## ASSIGNMENT
The records below are to be returned word for word, with pictures left out.

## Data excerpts
((

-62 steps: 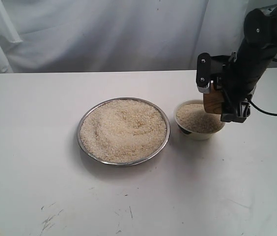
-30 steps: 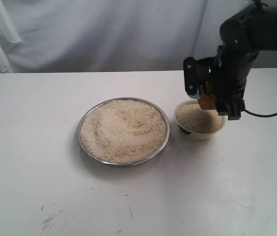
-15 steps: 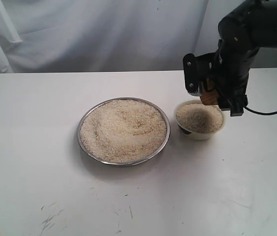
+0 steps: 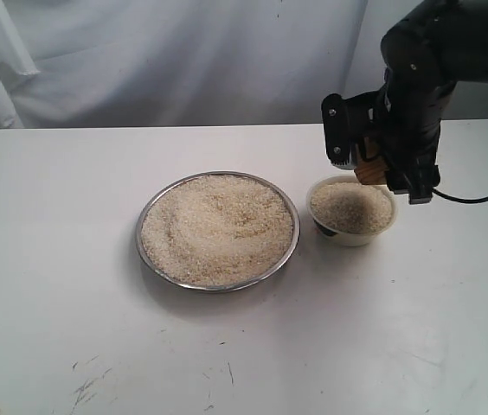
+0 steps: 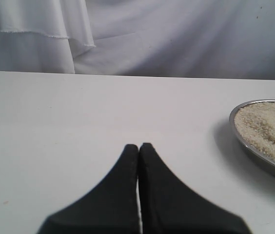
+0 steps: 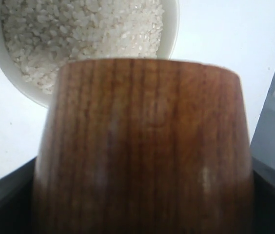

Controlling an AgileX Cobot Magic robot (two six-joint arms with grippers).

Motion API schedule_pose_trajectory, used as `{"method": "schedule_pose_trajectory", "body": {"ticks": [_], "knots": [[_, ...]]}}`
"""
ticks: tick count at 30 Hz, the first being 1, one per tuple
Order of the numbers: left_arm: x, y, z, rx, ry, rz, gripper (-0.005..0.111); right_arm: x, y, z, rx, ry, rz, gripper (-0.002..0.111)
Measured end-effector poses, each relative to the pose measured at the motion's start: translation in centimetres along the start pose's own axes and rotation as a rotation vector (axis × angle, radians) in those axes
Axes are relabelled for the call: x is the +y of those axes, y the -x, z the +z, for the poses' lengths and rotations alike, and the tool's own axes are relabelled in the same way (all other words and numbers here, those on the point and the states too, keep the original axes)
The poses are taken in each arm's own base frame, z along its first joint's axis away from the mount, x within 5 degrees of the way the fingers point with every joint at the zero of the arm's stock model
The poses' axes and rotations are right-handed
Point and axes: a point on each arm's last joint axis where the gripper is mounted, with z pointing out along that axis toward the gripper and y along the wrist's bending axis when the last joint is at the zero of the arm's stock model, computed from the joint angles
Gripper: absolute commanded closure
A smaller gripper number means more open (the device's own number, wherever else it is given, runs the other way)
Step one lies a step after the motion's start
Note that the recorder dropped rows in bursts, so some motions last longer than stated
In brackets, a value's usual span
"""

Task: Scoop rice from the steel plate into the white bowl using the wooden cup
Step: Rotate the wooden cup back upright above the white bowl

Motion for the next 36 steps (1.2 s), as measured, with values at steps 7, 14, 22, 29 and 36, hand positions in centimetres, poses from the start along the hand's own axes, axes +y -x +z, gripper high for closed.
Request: {"method": "schedule_pose_trajectory", "body": {"ticks": [7, 14, 22, 29, 36], "knots": [[0.00, 0.00, 0.00, 0.000, 0.000, 0.000, 0.107, 0.06, 0.37, -0.22, 0.012, -0.012, -0.006, 0.108], [0.00, 0.00, 0.00, 0.000, 0.000, 0.000, 0.107, 0.07, 0.37, -0.24, 0.018, -0.012, -0.001, 0.108], [0.00, 0.00, 0.00, 0.000, 0.000, 0.000, 0.107, 0.02, 0.23, -0.57, 0.019, -0.018, 0.014, 0.108], [0.00, 0.00, 0.00, 0.000, 0.000, 0.000, 0.107, -0.05, 0.11, -0.89, 0.017, -0.025, 0.016, 0.108], [0.00, 0.00, 0.00, 0.000, 0.000, 0.000, 0.107, -0.06, 0.06, -0.86, 0.016, -0.023, 0.023, 0.108]]}}
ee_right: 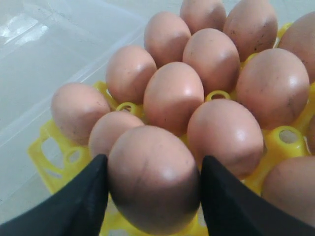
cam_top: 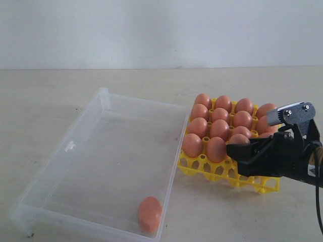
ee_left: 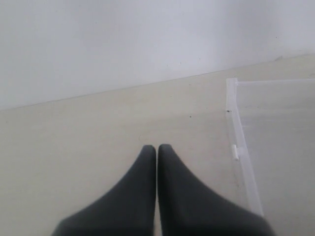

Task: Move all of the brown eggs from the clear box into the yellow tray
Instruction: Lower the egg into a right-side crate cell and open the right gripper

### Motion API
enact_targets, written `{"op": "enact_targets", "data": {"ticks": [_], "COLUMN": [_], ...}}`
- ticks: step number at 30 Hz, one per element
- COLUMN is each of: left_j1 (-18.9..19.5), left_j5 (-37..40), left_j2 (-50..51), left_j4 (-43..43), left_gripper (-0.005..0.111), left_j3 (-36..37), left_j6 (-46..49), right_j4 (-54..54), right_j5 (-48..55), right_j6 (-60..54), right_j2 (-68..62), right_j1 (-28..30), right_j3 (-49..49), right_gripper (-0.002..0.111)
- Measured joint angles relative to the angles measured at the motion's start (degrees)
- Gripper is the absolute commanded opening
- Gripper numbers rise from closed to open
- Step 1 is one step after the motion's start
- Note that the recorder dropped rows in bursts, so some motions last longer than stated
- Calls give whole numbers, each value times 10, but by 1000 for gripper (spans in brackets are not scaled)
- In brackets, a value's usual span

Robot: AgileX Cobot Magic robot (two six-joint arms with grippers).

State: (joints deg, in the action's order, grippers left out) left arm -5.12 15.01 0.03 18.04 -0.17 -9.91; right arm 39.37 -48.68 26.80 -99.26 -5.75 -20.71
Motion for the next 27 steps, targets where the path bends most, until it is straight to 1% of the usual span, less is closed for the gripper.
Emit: {"op": "enact_targets", "data": {"ticks": [2,7,10,11,19,23,25,26,27], "left_j1": [0,0,0,0,0,0,0,0,0], "left_j5": [0,0,0,0,0,0,0,0,0], "left_j2": [0,0,0,0,0,0,0,0,0], "left_j4": [0,0,0,0,0,0,0,0,0], "left_gripper": [1,1,1,1,1,1,1,1,1], "left_j3": [0,0,0,0,0,0,0,0,0], "left_j6": [0,0,0,0,0,0,0,0,0], "right_j4": [0,-3,-3,-3,-3,12,34,43,47], "right_j5": [0,0,0,0,0,-12,-48,-68,-91], "right_j6": [0,1,10,11,15,43,67,76,87], "right_j2": [0,0,0,0,0,11,34,49,62], "right_j1": [0,0,0,0,0,0,0,0,-4], "right_j3": [0,0,0,0,0,1,1,0,-6], "right_gripper": [18,49,60,61,60,60,53,43,29]}}
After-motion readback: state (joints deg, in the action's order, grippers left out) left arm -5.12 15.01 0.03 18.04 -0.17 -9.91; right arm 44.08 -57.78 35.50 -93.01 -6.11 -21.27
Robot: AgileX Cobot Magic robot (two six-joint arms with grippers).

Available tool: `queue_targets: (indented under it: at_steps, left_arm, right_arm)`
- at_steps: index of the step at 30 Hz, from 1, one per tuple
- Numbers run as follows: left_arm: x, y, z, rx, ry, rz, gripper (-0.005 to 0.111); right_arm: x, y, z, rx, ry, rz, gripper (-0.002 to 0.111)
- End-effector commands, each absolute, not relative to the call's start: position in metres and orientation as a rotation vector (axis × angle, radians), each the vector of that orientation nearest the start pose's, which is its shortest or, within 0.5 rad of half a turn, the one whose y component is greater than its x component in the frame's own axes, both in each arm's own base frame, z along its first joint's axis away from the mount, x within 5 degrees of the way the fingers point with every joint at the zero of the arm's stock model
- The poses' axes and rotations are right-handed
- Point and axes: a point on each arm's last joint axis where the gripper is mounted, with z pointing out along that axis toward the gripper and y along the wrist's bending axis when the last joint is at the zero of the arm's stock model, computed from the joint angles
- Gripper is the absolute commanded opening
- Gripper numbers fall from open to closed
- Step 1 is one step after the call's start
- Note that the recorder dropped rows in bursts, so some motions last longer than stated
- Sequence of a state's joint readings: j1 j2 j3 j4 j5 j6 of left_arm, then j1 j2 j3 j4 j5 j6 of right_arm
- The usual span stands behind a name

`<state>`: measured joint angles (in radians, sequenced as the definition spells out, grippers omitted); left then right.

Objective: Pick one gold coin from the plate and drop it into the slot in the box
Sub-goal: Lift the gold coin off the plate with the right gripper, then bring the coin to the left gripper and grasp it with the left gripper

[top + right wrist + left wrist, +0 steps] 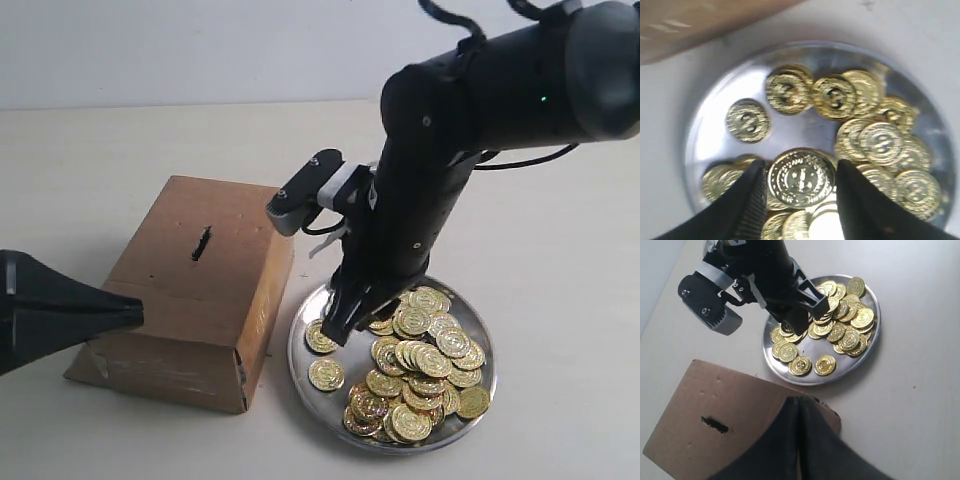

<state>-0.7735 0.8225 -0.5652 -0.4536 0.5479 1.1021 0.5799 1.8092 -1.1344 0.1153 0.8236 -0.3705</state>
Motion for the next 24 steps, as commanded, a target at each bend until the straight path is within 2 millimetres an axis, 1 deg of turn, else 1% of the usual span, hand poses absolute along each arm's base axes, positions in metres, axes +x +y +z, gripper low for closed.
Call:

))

## THE COMPLETED TASK
-62 steps: 
-30 steps: 
-15 steps: 
+0 steps: 
+0 steps: 
+0 steps: 

Controlling an AgileX Cobot Magic robot (two six-joint arms with grippers).

Motion API schedule_pose_trajectory, used as `{"method": "schedule_pose_trajectory", "body": {"ticks": [_], "knots": [[_, ...]]}}`
"""
ticks: tick count at 30 Hz, the first being 1, one per tuple
Order of the numbers: left_arm: x, y, z, rx, ry, rz, gripper (-0.005..0.111); right_arm: x, y, z, rx, ry, rz, gripper (-0.002..0.111)
Measured end-effector poses, each relative to the pose measured at the motion's start: translation in centimetres along the start pose's own axes and rotation as a rotation vector (axis × angle, radians) in those axes
Axes are relabelled for the call: x is the +y of those axes, y the -x, z the +z, for the poses' lengths and rotations alike, and the tool's own axes are relabelled in the same way (all other words and numbers here, those on the point and the states too, keep the original axes)
The poses are taken in each arm's own base frame, z along its first joint's axis away from the mount, x within 5 degrees of the way the fingers point with every joint at the zero of the arm's stock model
The poses' axes and rotations are right-handed
Point and axes: a point on each arm's last joint axis where the gripper is mounted, with z pointing out along that axis toward the gripper and y along the wrist's bending axis when the last joint is at the zero of the arm's stock model, computed from the joint angles
Gripper: absolute commanded closure
A smaller gripper number means more open (the device's own number, wherever else it is given, runs the other way)
Step one lies a step after the motion's start
Note that the recorder dropped rows in bursts, so some motions last longer than stated
In brackets, a value's usual span
"""

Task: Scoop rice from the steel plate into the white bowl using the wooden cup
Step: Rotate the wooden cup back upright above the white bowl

Motion for the next 36 steps (1.2 s), as measured, with values at steps 7, 14, 22, 29 and 36, hand positions in centimetres, poses from the start along the hand's own axes, axes +y -x +z, gripper high for closed.
Request: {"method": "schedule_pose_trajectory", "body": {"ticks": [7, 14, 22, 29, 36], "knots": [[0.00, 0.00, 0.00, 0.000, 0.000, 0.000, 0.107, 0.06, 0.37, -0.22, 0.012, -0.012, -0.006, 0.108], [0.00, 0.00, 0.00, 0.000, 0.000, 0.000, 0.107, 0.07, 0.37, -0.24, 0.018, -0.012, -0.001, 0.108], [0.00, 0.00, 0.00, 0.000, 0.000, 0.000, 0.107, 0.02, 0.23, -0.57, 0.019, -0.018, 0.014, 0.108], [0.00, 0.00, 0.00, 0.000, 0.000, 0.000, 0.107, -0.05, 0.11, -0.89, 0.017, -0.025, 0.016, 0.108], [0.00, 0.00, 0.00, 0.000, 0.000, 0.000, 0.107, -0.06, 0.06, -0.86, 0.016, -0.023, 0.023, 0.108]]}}
ee_right: 
cam_top: 
ee_left: 

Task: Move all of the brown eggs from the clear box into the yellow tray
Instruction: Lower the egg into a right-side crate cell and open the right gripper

### Motion API
enact_targets, written `{"op": "enact_targets", "data": {"ticks": [_], "COLUMN": [_], ...}}`
- ticks: step number at 30 Hz, one per element
- COLUMN is each of: left_j1 (-18.9..19.5), left_j5 (-37..40), left_j2 (-50..51), left_j4 (-43..43), left_gripper (-0.005..0.111), left_j3 (-36..37), left_j6 (-46..49), right_j4 (-54..54), right_j5 (-48..55), right_j6 (-60..54), right_j2 (-68..62), right_j1 (-28..30), right_j3 (-49..49), right_gripper (-0.002..0.111)
- Measured joint angles relative to the angles measured at the motion's start (degrees)
- Gripper is the absolute commanded opening
- Gripper numbers rise from closed to open
- Step 1 is one step after the motion's start
- Note that the recorder dropped rows in bursts, so some motions last longer than stated
- Calls give whole numbers, each value times 10, but by 1000 for gripper (spans in brackets are not scaled)
- In brackets, a value's usual span

Robot: AgileX Cobot Magic robot (two six-joint arms with grippers).

State: (joints deg, in the action's order, grippers left out) left arm -5.12 15.01 0.03 18.04 -0.17 -9.91; right arm 39.37 -48.68 26.80 -99.26 -5.75 -20.71
Motion for the next 27 steps, targets where the path bends most, until it is straight to 1% of the usual span, less is closed for the gripper.
Emit: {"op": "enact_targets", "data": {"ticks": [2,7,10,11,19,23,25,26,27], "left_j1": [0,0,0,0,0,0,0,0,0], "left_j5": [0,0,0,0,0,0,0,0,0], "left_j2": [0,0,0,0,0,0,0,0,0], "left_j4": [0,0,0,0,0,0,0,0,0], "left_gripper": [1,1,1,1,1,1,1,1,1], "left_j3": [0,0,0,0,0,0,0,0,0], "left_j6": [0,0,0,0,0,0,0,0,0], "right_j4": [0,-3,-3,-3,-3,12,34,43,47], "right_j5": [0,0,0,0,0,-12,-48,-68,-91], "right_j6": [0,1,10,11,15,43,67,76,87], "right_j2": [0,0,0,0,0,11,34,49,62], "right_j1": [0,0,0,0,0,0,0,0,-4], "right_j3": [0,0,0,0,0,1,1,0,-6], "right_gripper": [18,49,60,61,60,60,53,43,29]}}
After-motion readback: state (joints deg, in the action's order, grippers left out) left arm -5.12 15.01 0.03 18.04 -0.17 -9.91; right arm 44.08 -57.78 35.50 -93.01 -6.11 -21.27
Robot: AgileX Cobot Magic robot (two six-joint arms with grippers).

Available tool: `queue_targets: (indented under it: at_steps, left_arm, right_arm)`
- at_steps: index of the step at 30 Hz, from 1, one per tuple
- Numbers run as follows: left_arm: x, y, z, rx, ry, rz, gripper (-0.005 to 0.111); right_arm: x, y, z, rx, ry, rz, gripper (-0.002 to 0.111)
- End-effector commands, each absolute, not relative to the call's start: position in metres and orientation as a rotation vector (axis × angle, radians), each the vector of that orientation nearest the start pose's, which is its shortest or, within 0.5 rad of half a turn, the one whose y component is greater than its x component in the frame's own axes, both in each arm's own base frame, z along its first joint's axis away from the mount, x within 5 degrees of the way the fingers point with every joint at the zero of the arm's stock model
- The poses' axes and rotations are right-handed
- Point and axes: a point on each arm's last joint axis where the gripper is mounted, with z pointing out along that axis toward the gripper and y along the wrist's bending axis when the last joint is at the zero of the arm's stock model, computed from the joint angles
- Gripper is the absolute commanded opening
- Gripper numbers fall from open to closed
- Step 1 is one step after the call's start
- Note that the recorder dropped rows in bursts, so some motions last longer than stated
- Sequence of a state's joint readings: j1 j2 j3 j4 j5 j6 of left_arm, then j1 j2 j3 j4 j5 j6 of right_arm
- The usual span stands behind a name

`<state>`: measured joint angles (in radians, sequenced as the definition spells out, grippers omitted); left then right.

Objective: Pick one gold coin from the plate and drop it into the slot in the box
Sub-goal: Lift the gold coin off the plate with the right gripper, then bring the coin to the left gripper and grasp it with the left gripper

[top + right wrist + left wrist, +0 steps] 

<state>-0.7735 0.8225 -0.5652 -0.4536 0.5479 1.1021 0.5799 1.8092 -1.1344 0.1153 0.8236 -0.3705</state>
Motion for the next 24 steps, as commanded, a target at each bend until the straight path is within 2 millimetres an axis, 1 deg of turn, else 1% of the usual span, hand poses absolute along each arm's base axes, positions in metres, axes +x +y +z, gripper low for closed.
Call:

No further output is required here.